222. Letter From President Eisenhower to Prime Minister Nehru 1

Dear Prime Minister: Paul Hoffman, who has just returned to this country, gave me an account of the interesting conversation he recently had with you.2 He was profoundly impressed by your clear dedication to the cause of a just and lasting peace.

Universally you are recognized as one of the most powerful influences for peace and conciliation in the world. I believe that because you are a world leader for peace in your individual capacity, as well as a representative of the largest of the neutral nations, your influence is particularly valuable in stemming the global drift toward cynicism, mutual suspicion, materialistic opportunism and, finally, disaster.

For my part, I shall without ceasing continue the attempt to convince the world, including the Soviets and Red China, of our non-aggressive, peaceful intent. I ask nothing more from them than the right, which I am equally ready to accord to them, for each side to satisfy itself that the other is sincere in its peaceful protestations.

A case in point is the seeming impasse that has been encountered in the progress of negotiations at Geneva on the techniques of preventing surprise attack and developing an acceptable plan for the cessation of nuclear tests.
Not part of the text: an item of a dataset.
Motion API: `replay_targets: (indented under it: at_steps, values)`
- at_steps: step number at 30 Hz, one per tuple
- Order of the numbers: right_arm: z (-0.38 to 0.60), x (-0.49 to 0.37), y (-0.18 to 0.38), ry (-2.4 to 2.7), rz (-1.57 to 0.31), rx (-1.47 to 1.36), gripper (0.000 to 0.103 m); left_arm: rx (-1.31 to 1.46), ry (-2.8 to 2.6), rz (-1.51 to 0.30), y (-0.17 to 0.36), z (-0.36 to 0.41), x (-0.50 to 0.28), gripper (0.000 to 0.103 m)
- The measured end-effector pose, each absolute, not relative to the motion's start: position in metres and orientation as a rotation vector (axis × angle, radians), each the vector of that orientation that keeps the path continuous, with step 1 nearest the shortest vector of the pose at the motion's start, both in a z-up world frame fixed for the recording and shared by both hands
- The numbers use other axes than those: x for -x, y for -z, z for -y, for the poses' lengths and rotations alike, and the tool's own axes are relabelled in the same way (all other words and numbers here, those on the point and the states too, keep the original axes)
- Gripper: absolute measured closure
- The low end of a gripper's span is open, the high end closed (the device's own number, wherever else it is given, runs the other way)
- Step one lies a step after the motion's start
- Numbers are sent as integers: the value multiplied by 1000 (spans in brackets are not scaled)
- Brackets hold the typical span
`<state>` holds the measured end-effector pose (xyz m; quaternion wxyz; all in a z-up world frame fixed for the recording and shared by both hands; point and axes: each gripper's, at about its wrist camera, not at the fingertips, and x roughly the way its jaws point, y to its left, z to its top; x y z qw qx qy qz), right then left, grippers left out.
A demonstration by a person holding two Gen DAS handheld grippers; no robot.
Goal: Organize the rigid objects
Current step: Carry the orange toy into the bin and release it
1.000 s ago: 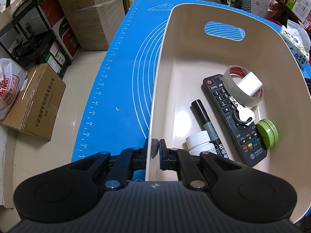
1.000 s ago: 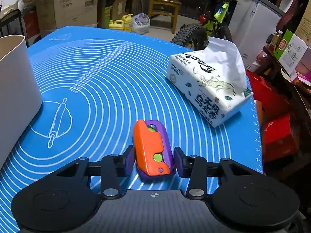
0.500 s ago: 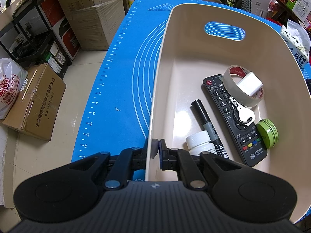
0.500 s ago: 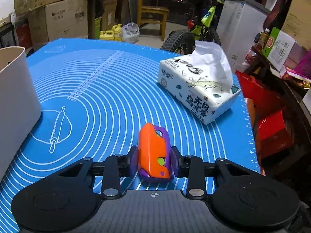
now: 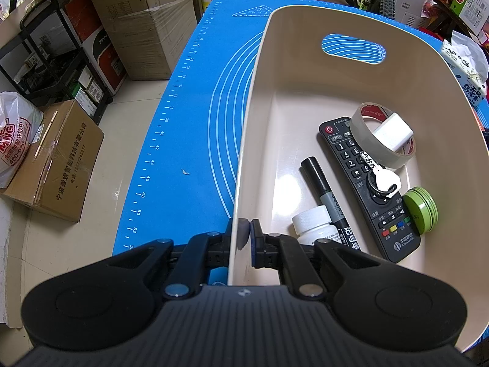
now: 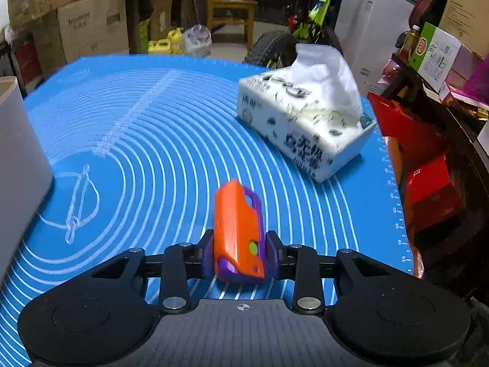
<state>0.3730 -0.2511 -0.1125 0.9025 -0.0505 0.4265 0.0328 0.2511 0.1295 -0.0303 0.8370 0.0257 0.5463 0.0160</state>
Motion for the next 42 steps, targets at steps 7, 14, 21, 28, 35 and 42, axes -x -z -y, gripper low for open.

These negotiations, I feel, must not break down.

Quite naturally we, on our side, believe we have been eminently reasonable and conciliatory in our attitude. But our conviction in this regard does not necessarily mean that our people’s sincerity, so obvious here, is accepted by all peoples elsewhere.

This note is inspired not only by Mr. Hoffman’s recent report to me of his visit with you, but by my lively recollection of the friendly and, to me, profitable conversations that we had in 1956,3 as well as by the profound feeling I have that there is no greater task lying before any political leader today than that of helping to relieve the tensions that plague mankind.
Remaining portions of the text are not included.